You balk immediately. Follow him out to his car? What happened to him not trying to make you uncomfortable?
He sees the apprehension in your eyes and he gets to his feet, a chiding expression on his face. “Don’t look so scandalized. You’re safe with me. I just have something of yours in my car.” He scoops up his keys and tosses his jacket over his arm, gesturing for you to follow. “Keep your distance if you must, but it’s really no big deal.”
Resentfully, you follow him to his car.
He digs around in the passenger seat for a minute and then turns back to you, producing a familiar purple case. It’s your iPad. The one you had left at Jake’s house and never gone back to get. You gawk at him, snatching the device from his fingers. “Where did you get this?”
“You don’t want to know.” He’s smirking again.
“You robbed him? Again?”
“Shhh.” His eyebrows lower, glancing around the dark sidewalk. “I’d rather not announce it in front of my place of business.”
“Oh my god.” You can’t help the grin that tugs at your cheeks at the thought of him breaking into your ex’s house and robbing him without a care. “Thank you, Minho.” You shouldn’t be thanking him. You really, really shouldn’t be thanking him. But god, does it feel good to be holding your iPad and knowing that it’s only back in your possession because a smarter man than Jake got it back for you.
Minho struggles to control his own smile, forcing an aloof shrug. “Couldn’t have you coming up with any more excuses to see the assface again.” He shuts the passenger side door and moves away from you, around to the driver’s seat. “Go home. I’ll see you in the morning.”
You walk home with the iPad clutched to your chest, shocked and a little disappointed in yourself that you’re actually excited about how the day turned out, despite everything that’s happened to try to persuade you otherwise.
The next few weeks are spent accompanying San and Minho on their shifts, working under their supervision while they finish training you and getting a solid feel for your ability to manage the dynamic workspace and client concerns. San grows fond of your presence rather quickly, and soon enough you’re often getting lunch together after your morning shift.
Minho maintains a strict air of professionalism with you. He’s gentle, available, and cautious about your space, and it doesn’t take long for you to all but forget about the strange way in which you first met him.
Finally, at long last, you’re given your first independent schedule away from both San and Minho. It’s your first weekend by yourself, and the facility is yours to run and enjoy in solitude. Everything goes peacefully and beautifully well, until Sunday morning, when you step into your last room of the shift, and little Jia doesn’t wake up.
Your heart shatters.
You call San first, weeping over the phone in garbled words that he barely understands, until suddenly he gets the gist. “Calm down, it’s alright. I’ll call hyung, and I’ll be over there in two minutes. It’s alright. It’s not your fault, alright? I’ll deal with it. I’ll come deal with it. Sit down at the desk and wait for me.”

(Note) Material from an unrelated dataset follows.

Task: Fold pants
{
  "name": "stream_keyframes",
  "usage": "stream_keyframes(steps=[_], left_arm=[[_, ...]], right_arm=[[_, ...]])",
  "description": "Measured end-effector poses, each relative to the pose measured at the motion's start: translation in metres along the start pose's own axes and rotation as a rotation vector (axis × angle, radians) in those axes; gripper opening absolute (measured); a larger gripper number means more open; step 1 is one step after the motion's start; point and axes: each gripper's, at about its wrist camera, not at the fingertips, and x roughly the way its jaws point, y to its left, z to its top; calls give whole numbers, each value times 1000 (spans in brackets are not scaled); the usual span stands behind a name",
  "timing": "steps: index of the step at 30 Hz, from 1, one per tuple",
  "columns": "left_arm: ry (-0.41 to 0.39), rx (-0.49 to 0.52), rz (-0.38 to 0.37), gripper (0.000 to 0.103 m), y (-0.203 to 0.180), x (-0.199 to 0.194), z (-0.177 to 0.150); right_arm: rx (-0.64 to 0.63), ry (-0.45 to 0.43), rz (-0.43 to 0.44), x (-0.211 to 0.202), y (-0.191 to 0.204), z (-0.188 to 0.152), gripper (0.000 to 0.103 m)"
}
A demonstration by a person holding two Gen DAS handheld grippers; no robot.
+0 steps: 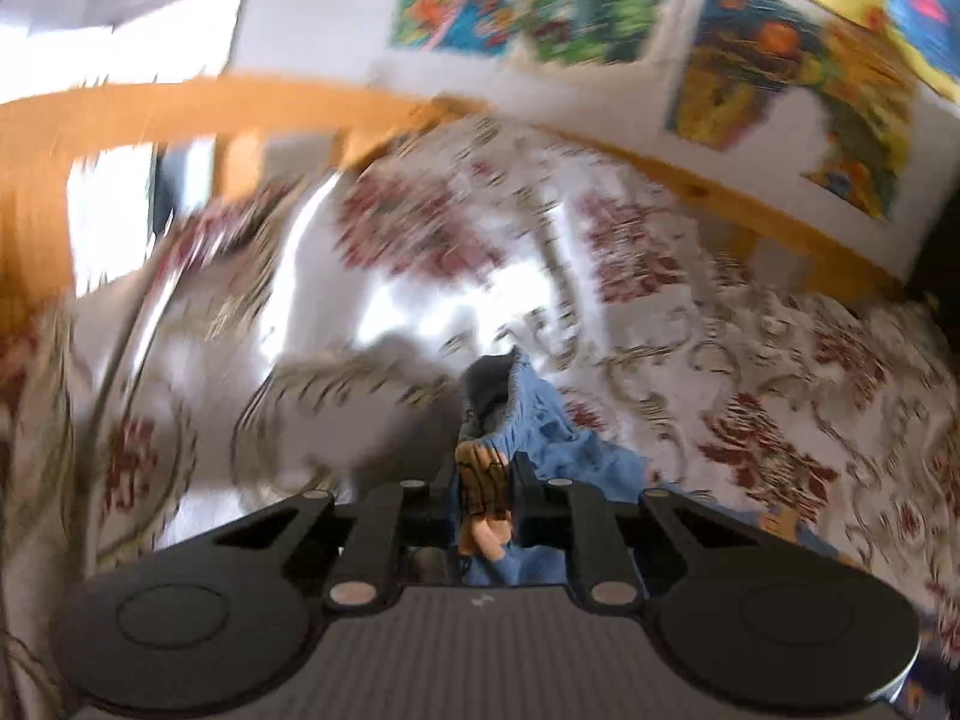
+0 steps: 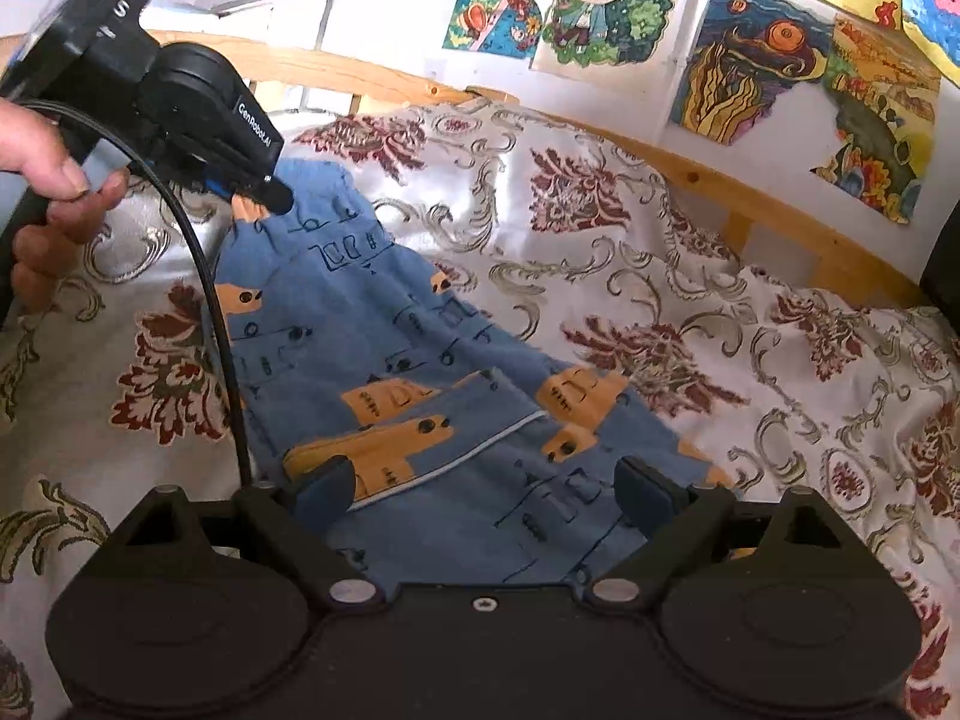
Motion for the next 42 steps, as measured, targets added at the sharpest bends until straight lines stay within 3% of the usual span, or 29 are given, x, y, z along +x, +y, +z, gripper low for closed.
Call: stream_keyframes(steps=[6,11,14,18,21,25,28,31,37,39,42], left_arm=[[-92,218,-87,17,-55,-40,3],[-128,404,-215,17,-107,-68,-13],[-113,551,-293,18,-140,-78,-33],[-44,643,-390,18,-173,-80,-62],[3,695,-443,18,-193,-78,-82],[40,797,-460,18,-216,-73,-112],[79,844,-449,19,-221,-67,-131],[103,851,-447,20,-220,-62,-138],[121,835,-458,26,-219,-62,-139],[116,840,-458,25,-220,-62,-138],[110,823,-459,24,-221,-65,-134]], right_arm=[[62,19,-35,-20,-44,14,94],[134,68,-52,-44,-94,16,97],[193,86,-87,-56,-124,14,97],[329,81,-128,-69,-162,9,98],[506,60,-37,-75,-192,1,98],[772,74,198,-62,-218,-20,95],[856,157,270,-42,-215,-35,86],[900,235,281,-25,-209,-48,72],[924,247,301,-16,-207,-51,56],[926,249,317,-15,-206,-51,30],[899,239,297,-18,-205,-48,18]])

Less than a minute later, the phone rings, and it’s Minho. You answer in a storm of tears and apologies, your heart breaking into a million pieces over the phone. “I’m going to call the client,” He tells you. “I’ll handle it. I’m a little farther away than San is, so wait for him to get there. Just sit tight and wait, okay?”
You can’t stop crying. You can’t stop apologizing.
“Just wait for San. I’ll call the clients.” He hangs up the phone.
San arrives shortly after and finds you slumped over the desk, pouring out your tears into the keyboard, fighting the memory of discovery. He immediately shrugs off his jacket and pulls you into his embrace, letting you fling your arms around him and cry. “She was an old cat. She was old, it’s not your fault.” He holds you tightly, rubbing your back, letting the moments pass slowly. “You didn’t do anything wrong, okay?”
It doesn’t help.
You know you didn’t do anything wrong, but it doesn’t help.
The little bell chimes and quiet footsteps approach the desk, and then San is easing away from you. You lean your weight on the counter and try not to listen to him telling Minho that he’s going to go back there and take care of Jia so you don’t have to. The next thing you know, Minho is kneeling in front of you, tapping your hand lightly with a finger. “Hey. I talked to them.”
You turn your eyes to his and find him tense with anger, and your heart sinks. “I’m so sorry. I’m so sorry, Minho, I don’t know what happened.” The clenching of his jaw and the tightening of his fists fills you with guilt. “I’m so sorry.”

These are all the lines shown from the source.